# Introduction to Bayesian Statistics, Part 1

In Part 1, we will discuss how to use Bayesian statistics for data analysis.

### When to use Bayesian statistics

Low sample size Bayesian statistics are useful when you have low sample sizes. Most frequentist statistics involve assumptions about the variance of your data. These assumptions are not very good when you are working with low sample sizes, since you simply don’t have much information. Depending on your underlying distribution, a low sample size could be 10 or 1,000 samples.

Inference Bayesian statistics produces probabilities and probability distributions.

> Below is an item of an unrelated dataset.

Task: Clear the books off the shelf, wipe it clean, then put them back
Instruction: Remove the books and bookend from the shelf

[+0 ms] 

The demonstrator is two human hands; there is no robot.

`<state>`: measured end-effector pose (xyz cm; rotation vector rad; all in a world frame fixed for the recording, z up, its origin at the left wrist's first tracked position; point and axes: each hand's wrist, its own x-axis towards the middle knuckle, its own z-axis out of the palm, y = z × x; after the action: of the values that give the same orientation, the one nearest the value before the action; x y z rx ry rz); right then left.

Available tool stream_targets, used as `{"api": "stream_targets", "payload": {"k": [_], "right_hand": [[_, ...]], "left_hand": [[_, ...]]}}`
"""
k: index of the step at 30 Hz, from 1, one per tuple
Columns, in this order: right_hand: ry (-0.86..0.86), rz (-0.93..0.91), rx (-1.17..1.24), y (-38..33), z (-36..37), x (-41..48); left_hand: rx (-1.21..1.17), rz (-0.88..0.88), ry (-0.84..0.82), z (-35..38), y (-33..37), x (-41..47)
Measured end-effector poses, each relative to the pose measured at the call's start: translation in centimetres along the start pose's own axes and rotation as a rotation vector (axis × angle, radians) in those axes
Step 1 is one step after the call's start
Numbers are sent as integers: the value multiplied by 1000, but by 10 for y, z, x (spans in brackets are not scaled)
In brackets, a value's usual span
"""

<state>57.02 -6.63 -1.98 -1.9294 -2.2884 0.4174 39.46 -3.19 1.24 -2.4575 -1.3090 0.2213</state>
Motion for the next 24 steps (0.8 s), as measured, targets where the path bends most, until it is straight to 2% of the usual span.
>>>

These are much easier to interpret than p-values, and may have uses for applications such as modeling.

Prior information Bayesian statistics can incorporate all the prior information you have on your data. You can summarize the past literature in your prior distribution, and control and analyze the effect of the weight of this information on your estimates. Source

### Constructing the Bayesian model

First you need to choose a likelihood that represents your data. The most popular distributions are normal, binomial, and poisson. If your underlying process has some probability, like a coin flip, the binomial is a good choice. Since the binomial is discrete, the beta can be used for continuous data with a simple substitution. If your underlying process is random, like time to event, then poisson is appropriate. For most other types of data, the normal is useful.

Your prior summarizes all the available knowledge on the data you are working with. You will need a prior for each parameter of the likelihood distribution you chose. You can also use priors that are objective, meaning they provide no information on the parameters. You can also use hyperparameters, or parameters that describe the likelihood distribution’s parameters.